Das Schweizer Schienennetz ist mit einer Länge von 5148 km weltweit eines der dichtesten und meist befahrensten. Es gibt in der Schweiz gut 70 000 km Strassen, die drei Landesflughäfen Basel, Genf und Zürich sowie elf Regionalflugplätze. Über 530 grössere Wasserkraftwerke und fünf Kernkraftwerke liefern 95% des in der Schweiz produzierten Stroms. Ein Hochspannungsübertragungsnetz von beinahe 6700 km transportiert den Strom zu den Verbraucherzentren. Ein weiteres Netz von 1600 km versorgt die Bahn. Das Gas-Hochdrucknetz misst gut 2300 km. Das Telefon-Festnetz und das Kabel-TV-Netz decken 100% bzw. 85% der Haushalte und drei GSM-Netze sowie drei leistungsfähigere UMTS-Netze decken 100% bzw. 93% der Bevölkerung ab. Die Schweiz verfügt weltweit über eine der höchsten Breitband-Anschlussdichten. Es gibt in der Schweiz rund 3000 Wasserwerke und 900 Kläranlagen, über 50 000 km Trinkwasserleitungen und 40 000 bis 50 000 km öffentliche Kanalisationsleitungen.

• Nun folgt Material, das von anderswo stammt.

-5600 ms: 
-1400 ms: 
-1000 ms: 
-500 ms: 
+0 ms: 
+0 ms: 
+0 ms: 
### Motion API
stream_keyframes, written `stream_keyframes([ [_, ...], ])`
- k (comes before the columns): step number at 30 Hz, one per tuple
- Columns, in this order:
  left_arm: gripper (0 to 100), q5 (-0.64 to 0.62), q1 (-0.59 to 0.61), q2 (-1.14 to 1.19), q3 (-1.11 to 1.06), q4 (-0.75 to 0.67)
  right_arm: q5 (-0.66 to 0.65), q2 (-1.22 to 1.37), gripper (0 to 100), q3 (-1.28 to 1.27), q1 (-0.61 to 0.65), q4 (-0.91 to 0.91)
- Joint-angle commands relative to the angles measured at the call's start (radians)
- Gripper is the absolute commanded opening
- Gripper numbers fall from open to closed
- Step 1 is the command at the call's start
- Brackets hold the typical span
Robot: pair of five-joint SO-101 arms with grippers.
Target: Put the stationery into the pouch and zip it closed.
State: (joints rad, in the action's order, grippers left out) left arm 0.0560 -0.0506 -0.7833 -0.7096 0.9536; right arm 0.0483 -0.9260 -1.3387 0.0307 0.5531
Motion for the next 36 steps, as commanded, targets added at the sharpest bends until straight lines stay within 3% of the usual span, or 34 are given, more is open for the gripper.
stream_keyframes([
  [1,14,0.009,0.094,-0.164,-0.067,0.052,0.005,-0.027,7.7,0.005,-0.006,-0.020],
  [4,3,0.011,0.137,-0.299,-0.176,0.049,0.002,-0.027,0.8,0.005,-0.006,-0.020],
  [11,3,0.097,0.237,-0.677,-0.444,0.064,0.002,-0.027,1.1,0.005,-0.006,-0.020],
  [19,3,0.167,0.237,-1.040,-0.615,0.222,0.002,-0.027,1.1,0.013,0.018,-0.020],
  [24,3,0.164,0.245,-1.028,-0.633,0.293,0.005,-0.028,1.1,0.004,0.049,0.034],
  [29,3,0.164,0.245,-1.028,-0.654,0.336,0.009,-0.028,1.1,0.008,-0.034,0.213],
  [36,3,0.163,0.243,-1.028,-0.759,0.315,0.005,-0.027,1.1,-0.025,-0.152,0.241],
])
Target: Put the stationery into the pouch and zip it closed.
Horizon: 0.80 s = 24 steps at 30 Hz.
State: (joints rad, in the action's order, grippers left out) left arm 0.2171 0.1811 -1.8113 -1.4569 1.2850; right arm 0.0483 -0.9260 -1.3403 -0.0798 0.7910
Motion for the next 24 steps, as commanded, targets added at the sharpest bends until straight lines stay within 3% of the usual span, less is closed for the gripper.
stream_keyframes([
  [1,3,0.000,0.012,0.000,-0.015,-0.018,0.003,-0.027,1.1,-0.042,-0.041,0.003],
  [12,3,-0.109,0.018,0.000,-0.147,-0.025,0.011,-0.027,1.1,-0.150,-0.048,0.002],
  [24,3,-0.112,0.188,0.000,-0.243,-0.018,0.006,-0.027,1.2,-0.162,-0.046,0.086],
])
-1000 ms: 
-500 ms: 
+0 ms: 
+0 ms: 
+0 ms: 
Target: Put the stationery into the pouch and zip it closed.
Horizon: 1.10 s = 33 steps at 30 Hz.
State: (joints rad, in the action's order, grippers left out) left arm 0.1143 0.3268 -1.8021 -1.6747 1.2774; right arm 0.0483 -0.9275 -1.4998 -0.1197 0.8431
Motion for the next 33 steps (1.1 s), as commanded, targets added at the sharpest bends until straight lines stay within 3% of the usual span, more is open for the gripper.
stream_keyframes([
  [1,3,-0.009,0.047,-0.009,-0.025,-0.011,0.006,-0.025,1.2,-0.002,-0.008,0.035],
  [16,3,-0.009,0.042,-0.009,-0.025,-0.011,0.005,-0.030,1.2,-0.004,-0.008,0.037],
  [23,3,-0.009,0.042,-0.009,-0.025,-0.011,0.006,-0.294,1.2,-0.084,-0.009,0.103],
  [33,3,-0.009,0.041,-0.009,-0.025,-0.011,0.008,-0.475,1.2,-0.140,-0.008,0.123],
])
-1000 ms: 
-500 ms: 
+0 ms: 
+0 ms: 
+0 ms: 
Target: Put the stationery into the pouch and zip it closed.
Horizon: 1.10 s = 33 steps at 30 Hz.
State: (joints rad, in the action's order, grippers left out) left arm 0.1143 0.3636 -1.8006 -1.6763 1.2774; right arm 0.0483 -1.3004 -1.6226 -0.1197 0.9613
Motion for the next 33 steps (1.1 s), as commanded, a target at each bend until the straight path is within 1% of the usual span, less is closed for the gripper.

Quelle: http://www.uvek.admin.ch). Dies ist nicht nur der Verdienst von Planungs-, Ingenieur- und Managementkompetenzen, innovativer Technologien, einer weltweit führenden Berufs- und Hochschulausbildung sowie des Forschungsplatzes Schweiz. Die erstklassige Schweizer Infrastruktur ist auch das Resultat von politischer Stabilität, eines umsichtigen Umgangs mit öffentlichen Finanzen und demokratischer Entscheidungsverfahren, welche gute politische Infrastrukturentscheide begünstigt haben. Zudem sind der Schweiz oft nachgesagte Attribute wie Effizienz, Qualität und Zuverlässigkeit gerade im Infrastrukturbereich ausschlaggebend. Schweizer Unternehmen sind wesentlich in Planung, Bau, Betrieb und Unterhalt der einheimischen Infrastruktur involviert. Sie bieten innovative Infrastrukturtechnologien und -dienstleistungen an, verfügen über qualifizierte Arbeitskräfte sowie entsprechendes Know-how und können auf einen wertvollen Erfahrungsschatz zurückgreifen. Der Gedanke ist deshalb naheliegend: Schweizer Unternehmen sollen auch in ausländischen Infrastrukturmärkten Fuss fassen. In der Tat ist die Branche auch international ausgerichtet. Schweizer Ingenieur- und Planungsbüros entwerfen Infrastrukturprojekte, erstellen Machbarkeitsstudien oder überwachen Bauarbeiten für Kunden im Ausland. Schweizer Unternehmen bauen im Ausland Bahn-, Strassen- oder «Microtunnels», betreiben auf ausländischen Baustellen Förderbandanlagen, produzieren weltweit Baumaschinen und Schienenfahrzeuge und bieten Lösungen im Zement-, Beton- oder Bauabdichtungsbereich an. Sie leiten im Ausland Flughäfen und liefern Technologie für die Flugsicherung, entwickeln Rohrleitungssystemen für den Transport von Fernwärme, Flüssigkeiten und Gasen und produzieren Energie- und Telekommunikationskabel oder elektrotechnisches Verbindungsmaterial für die Energienetztechnik. Die Schweizer Wirtschaft exportiert Prozessleitsysteme für Bahnverkehr, Trinkwasserversorgung oder Abwasserentsorgung und bietet weltweit Test- und Optimierungslösungen für Mobilfunknetze an. Dies sind nur einige Beispiele.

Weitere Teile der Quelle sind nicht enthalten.